Our first “homework” was to read through the OHI 2017 Methods. While, we didn’t need to read the whole thing in detail, it was important for us to get a glimpse of how the OHI is actually calculated.
At a first glance, it was OK. I thought it was interesting to dig into the actual math within this index. But of course you don’t get the whole picture just by reading some of the method document. One of the biggest challenges (my fellow fellows agreed with me on this) was to relate the entire workflow outlined in Figure 1.1 with what is actually going on in the math – and with this I mean the formulas. Challenges inspire! We started creating an expanded version of this figure to help us connect the dots faster (not yet finalized but will soon be displayed in the OHI theory tab!).

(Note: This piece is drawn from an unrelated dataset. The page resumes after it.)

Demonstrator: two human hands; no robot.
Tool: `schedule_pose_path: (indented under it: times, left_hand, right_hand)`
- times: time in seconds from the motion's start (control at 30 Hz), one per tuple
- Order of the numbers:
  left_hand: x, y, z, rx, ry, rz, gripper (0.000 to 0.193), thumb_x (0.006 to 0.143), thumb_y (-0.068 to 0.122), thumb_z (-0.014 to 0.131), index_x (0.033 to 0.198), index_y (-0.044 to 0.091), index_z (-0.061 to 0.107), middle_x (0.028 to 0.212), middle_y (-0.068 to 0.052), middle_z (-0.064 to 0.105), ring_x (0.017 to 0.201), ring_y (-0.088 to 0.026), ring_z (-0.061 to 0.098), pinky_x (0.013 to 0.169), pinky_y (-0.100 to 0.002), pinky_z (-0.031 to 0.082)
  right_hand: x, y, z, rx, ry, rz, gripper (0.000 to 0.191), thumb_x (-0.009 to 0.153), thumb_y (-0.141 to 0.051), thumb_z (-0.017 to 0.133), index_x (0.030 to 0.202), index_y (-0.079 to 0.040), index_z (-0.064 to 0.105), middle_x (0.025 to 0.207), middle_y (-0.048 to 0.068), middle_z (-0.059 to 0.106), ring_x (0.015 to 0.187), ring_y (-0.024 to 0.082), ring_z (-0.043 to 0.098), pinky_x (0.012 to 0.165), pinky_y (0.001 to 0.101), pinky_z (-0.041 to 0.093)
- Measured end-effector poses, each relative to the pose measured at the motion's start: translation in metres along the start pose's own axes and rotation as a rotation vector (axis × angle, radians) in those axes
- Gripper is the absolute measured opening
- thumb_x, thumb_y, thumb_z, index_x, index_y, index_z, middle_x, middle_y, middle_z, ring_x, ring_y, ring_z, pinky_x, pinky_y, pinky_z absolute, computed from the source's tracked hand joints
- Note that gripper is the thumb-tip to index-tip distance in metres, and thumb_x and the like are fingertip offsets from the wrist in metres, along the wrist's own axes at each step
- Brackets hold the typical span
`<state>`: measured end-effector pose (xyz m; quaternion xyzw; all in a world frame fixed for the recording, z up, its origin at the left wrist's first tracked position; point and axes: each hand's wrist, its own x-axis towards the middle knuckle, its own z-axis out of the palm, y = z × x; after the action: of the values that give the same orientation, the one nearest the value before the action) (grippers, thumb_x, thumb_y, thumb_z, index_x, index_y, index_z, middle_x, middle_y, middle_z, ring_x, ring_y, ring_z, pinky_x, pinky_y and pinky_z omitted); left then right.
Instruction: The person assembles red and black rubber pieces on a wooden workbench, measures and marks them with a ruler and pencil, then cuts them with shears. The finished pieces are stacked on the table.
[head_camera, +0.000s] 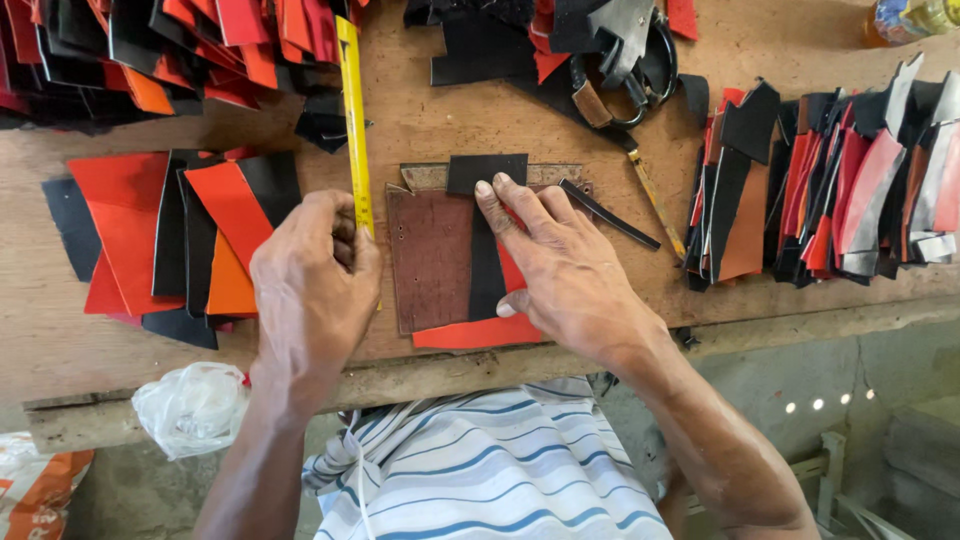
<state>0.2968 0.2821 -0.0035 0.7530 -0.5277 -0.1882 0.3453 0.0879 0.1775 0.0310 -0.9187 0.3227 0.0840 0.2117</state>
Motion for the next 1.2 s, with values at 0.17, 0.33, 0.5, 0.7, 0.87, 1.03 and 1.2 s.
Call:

While we were introduced to the theory behind OHI, we also walked through how everything is organized, where the actual information is, and how to get to it. All I can say about this is that it’s all about links and more links. Too many links. I’m not sure if my brain is stuck in the mindset of organizing things into respective folders or if it’s just because everything is new, but it was overwhelming to learn that there are html links for everything. For example, from the OHI 2017 Methods, there are links to GitHub and links to other websites that explain certain topics in more detail.
My initial reaction was: WHAT IS WHAT AND WHERE IS EVERYTHING?
By the end of the day, I realized it was just panic from exposure to something new. Just breath. I’m sure at some point we are going to figure out how the information is organized (because I’m pretty sure it is already well organized). Nevertheless, the OHI fellows are working on a visual explanation of this link chaos.
And links were not the only chaotic thing. We were also introduced to Github and R Markdown. Amazing tools! But you have to break the ice before you can feel comfortable and actually know what you are doing. It seemed overwhelming at the beginning, but after only four sessions of working with all this new information and I already feel more comfortable.
I am enjoying the challenge. Learning a whole lot. And looking forward to communicating to you all about our progress and experience!